*** RECORDS FOR PROCESSING ***

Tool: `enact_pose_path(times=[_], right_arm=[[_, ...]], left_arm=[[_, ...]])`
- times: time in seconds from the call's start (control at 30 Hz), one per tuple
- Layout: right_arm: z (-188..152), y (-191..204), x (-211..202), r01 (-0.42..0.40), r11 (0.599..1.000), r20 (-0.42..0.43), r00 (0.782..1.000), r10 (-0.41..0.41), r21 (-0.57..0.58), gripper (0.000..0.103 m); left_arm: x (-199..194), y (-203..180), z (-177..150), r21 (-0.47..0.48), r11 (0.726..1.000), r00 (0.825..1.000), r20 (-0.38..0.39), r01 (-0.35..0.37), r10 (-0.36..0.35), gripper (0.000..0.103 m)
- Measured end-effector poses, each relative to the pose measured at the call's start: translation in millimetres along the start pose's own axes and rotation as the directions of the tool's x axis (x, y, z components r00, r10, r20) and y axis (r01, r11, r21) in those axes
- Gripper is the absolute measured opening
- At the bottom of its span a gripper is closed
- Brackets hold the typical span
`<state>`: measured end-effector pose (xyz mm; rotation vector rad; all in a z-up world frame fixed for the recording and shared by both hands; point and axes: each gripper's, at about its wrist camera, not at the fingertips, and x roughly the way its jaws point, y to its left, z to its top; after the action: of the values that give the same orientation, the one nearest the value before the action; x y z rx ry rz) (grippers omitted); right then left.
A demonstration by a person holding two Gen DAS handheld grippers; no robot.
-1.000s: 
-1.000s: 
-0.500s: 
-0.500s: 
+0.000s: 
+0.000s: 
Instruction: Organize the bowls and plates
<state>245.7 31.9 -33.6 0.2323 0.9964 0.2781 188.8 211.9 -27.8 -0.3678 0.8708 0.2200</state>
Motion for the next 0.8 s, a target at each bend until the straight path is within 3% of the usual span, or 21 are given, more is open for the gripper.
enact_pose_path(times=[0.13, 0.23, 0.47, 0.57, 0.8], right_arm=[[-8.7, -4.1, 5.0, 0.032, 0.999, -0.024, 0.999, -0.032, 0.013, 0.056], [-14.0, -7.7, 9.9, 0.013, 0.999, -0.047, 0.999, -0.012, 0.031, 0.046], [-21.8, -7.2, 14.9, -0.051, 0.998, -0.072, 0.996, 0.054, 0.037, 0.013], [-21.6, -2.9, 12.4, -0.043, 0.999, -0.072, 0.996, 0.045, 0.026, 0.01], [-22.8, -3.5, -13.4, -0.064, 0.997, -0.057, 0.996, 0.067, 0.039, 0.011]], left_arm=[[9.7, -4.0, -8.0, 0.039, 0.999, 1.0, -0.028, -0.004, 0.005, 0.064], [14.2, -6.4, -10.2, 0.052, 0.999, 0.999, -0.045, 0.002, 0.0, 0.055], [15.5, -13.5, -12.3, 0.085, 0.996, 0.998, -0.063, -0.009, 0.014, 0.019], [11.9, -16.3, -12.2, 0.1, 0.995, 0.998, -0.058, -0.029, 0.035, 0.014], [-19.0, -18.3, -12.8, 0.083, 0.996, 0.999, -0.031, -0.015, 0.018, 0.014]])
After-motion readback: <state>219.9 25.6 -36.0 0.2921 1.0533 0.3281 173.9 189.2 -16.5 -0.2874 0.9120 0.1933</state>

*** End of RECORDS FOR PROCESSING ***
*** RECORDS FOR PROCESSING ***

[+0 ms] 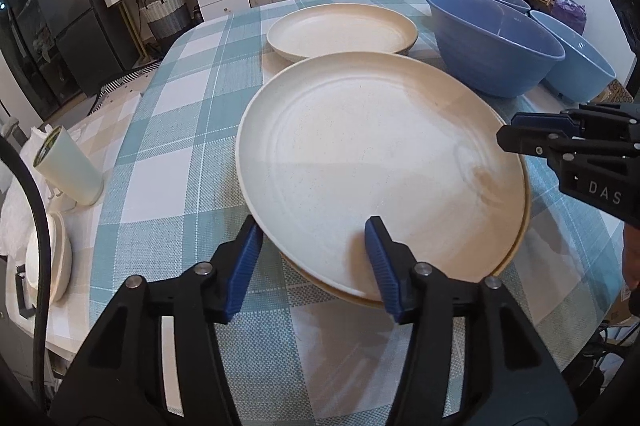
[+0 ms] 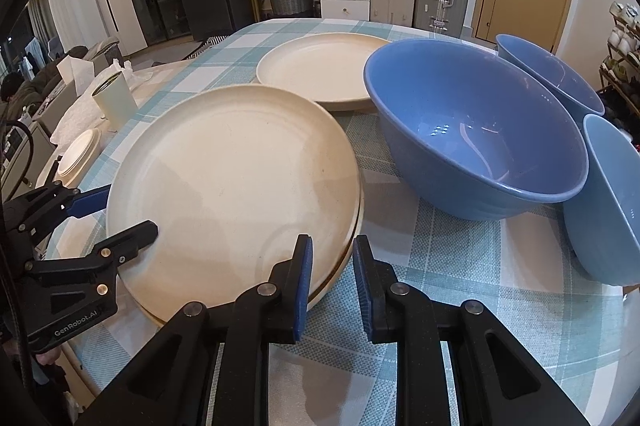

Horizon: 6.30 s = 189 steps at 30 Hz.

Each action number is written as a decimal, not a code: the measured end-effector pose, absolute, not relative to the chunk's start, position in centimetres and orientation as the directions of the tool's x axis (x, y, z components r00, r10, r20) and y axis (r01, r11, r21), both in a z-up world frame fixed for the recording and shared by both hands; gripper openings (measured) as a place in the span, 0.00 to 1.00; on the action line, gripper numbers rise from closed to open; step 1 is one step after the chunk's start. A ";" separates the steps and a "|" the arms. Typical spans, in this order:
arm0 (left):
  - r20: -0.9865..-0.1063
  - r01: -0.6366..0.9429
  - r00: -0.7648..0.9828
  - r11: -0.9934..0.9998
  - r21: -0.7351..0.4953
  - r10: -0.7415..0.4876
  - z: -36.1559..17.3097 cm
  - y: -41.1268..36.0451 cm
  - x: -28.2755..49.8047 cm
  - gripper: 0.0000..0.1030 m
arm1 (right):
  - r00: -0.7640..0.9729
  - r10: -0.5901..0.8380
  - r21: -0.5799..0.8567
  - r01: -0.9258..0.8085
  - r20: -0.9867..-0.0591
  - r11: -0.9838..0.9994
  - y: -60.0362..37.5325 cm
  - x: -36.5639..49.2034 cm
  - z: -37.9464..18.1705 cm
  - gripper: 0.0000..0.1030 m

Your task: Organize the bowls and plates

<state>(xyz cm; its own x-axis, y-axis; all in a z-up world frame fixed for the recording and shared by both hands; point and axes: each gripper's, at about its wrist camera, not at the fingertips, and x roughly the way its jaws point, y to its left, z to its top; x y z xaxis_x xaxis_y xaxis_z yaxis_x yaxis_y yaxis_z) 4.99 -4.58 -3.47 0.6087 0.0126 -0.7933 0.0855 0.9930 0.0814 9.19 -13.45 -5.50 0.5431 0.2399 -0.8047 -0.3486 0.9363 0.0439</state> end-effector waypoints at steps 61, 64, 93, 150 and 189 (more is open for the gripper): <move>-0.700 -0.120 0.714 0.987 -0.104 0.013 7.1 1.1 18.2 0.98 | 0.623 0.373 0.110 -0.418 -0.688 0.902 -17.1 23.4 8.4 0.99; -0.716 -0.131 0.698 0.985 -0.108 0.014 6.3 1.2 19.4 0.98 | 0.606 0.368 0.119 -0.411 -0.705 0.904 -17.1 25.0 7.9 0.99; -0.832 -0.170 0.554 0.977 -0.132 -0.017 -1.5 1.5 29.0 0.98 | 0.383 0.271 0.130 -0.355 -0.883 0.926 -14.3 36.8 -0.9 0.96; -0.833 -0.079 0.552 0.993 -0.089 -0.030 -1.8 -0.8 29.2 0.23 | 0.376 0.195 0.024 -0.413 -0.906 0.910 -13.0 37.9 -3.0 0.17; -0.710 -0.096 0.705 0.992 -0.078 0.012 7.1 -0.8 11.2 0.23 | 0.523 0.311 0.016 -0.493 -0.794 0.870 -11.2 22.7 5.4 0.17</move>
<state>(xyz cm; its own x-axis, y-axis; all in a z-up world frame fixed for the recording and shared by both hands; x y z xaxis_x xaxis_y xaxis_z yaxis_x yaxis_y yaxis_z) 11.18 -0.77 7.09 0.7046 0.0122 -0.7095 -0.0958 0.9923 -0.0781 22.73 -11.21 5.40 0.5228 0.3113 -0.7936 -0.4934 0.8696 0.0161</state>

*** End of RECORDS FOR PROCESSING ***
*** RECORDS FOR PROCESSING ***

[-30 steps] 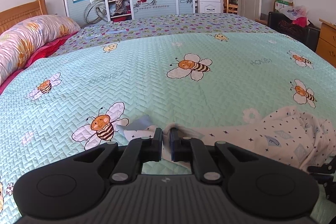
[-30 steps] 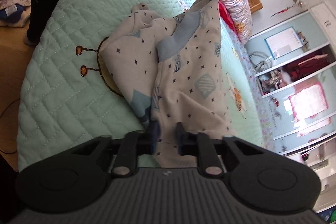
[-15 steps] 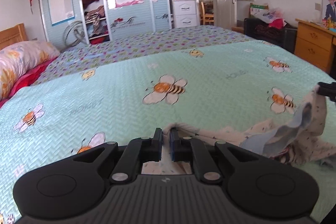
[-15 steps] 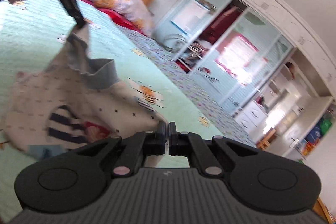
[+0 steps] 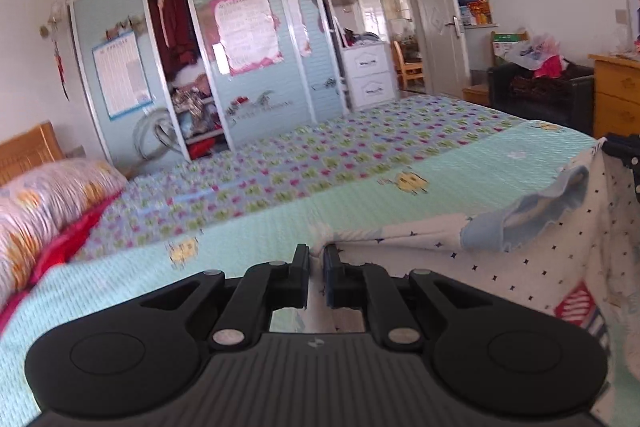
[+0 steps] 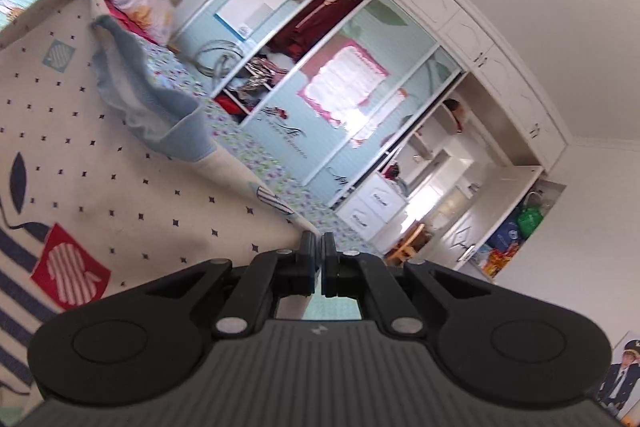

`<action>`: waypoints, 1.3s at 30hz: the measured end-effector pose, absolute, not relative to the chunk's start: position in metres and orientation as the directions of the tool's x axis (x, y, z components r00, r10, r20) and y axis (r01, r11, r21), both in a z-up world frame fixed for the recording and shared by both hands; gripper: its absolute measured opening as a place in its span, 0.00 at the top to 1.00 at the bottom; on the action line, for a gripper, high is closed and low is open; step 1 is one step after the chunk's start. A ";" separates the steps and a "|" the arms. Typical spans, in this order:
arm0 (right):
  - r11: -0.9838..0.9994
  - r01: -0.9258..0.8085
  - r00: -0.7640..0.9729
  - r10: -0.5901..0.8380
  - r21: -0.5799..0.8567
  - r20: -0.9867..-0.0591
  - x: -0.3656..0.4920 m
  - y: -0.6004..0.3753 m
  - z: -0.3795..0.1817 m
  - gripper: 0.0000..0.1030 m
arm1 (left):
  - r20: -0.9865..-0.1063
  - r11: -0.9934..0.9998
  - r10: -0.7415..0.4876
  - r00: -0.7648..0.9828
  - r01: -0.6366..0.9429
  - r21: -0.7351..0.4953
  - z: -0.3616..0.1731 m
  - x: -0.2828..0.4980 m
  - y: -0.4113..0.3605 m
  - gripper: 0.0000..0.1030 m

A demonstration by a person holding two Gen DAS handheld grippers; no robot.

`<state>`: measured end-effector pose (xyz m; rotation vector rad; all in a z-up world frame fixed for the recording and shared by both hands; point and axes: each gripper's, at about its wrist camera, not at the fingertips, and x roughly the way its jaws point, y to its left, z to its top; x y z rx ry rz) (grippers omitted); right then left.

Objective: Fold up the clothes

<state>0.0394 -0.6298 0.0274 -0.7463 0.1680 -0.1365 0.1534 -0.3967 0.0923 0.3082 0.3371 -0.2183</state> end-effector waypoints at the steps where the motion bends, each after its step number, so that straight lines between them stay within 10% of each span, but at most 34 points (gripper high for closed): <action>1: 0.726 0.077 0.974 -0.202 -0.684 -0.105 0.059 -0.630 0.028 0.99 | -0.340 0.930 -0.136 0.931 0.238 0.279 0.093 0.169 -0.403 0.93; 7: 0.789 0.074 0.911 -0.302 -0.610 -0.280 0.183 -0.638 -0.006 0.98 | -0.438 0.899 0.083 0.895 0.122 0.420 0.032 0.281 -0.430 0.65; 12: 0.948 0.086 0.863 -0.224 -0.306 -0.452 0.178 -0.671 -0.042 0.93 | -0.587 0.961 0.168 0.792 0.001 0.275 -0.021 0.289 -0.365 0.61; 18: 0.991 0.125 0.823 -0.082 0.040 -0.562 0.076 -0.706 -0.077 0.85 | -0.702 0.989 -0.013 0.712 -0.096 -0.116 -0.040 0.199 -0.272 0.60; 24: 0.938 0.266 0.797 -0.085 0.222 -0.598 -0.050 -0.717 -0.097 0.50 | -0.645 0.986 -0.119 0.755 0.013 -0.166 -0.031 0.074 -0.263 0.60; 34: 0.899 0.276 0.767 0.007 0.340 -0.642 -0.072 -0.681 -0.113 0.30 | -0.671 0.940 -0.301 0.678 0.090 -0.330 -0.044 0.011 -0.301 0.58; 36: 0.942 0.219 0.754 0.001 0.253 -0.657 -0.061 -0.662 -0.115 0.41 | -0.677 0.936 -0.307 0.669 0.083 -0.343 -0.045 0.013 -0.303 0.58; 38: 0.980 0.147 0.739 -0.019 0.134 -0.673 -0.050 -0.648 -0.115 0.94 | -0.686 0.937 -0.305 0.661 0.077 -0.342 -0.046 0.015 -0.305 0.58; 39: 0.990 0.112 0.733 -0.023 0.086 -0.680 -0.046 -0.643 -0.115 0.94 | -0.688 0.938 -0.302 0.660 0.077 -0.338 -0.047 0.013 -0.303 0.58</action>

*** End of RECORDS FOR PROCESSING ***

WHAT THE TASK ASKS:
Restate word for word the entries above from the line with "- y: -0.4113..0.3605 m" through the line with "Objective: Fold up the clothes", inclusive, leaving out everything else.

EXERCISE SOLUTION:
  - y: -0.4113..0.3605 m
  - gripper: 0.0000..0.1030 m

A demonstration by a person holding two Gen DAS handheld grippers; no robot.

`<state>`: measured end-effector pose (xyz m; rotation vector rad; all in a z-up world frame fixed for the recording and shared by both hands; point and axes: each gripper's, at about its wrist camera, not at the fingertips, and x roughly the way its jaws point, y to its left, z to its top; x y z rx ry rz) (grippers omitted); right then left.

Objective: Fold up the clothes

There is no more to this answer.